* **PROBLEM TO SOLVE**
Scan the data below. Pull out each line where "follow" occurs.

* **INFORMATION SHOWN**
##########
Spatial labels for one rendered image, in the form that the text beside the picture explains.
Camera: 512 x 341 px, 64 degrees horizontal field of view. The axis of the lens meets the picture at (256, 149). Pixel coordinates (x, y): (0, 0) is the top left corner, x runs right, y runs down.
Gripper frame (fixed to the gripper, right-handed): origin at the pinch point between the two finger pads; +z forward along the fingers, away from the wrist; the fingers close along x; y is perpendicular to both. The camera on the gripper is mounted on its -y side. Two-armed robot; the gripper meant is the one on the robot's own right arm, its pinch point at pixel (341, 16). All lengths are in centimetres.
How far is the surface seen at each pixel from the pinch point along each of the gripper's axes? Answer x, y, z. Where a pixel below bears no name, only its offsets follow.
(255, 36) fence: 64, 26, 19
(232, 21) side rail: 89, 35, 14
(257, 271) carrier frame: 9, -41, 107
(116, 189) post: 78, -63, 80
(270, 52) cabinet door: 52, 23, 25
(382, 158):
##########
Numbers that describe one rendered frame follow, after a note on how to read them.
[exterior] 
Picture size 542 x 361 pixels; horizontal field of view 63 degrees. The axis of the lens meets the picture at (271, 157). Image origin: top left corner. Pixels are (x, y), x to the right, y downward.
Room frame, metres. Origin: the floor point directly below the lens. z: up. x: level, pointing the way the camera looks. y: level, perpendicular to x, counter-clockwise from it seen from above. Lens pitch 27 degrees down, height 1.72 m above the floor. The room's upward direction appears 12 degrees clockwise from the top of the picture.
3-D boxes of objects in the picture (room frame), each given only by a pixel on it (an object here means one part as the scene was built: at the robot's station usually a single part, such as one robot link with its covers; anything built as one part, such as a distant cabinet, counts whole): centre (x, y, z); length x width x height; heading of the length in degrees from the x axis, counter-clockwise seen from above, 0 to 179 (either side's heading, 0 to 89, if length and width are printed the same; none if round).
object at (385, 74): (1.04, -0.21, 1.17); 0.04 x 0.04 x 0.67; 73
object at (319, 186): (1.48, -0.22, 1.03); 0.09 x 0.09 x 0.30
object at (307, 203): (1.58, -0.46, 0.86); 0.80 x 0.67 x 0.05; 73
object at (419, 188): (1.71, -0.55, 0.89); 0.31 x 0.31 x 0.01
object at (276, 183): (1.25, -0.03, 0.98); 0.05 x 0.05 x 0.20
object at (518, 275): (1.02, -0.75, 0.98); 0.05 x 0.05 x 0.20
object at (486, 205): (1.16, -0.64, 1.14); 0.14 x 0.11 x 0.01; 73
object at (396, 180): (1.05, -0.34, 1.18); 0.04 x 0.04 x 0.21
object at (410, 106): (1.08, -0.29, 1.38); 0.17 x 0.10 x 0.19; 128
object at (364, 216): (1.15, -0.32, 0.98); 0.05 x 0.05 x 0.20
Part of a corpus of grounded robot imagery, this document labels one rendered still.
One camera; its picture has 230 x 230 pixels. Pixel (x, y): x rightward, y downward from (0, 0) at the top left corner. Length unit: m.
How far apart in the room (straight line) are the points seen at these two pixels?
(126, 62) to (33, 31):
##########
* **EXERCISE SOLUTION**
How far is the surface seen at each pixel from the pinch point along each of the gripper's axes? Answer x, y, z. Where a pixel below bears no name, only its offsets follow.
Numbers that describe one rendered frame follow, after a note on how to read them.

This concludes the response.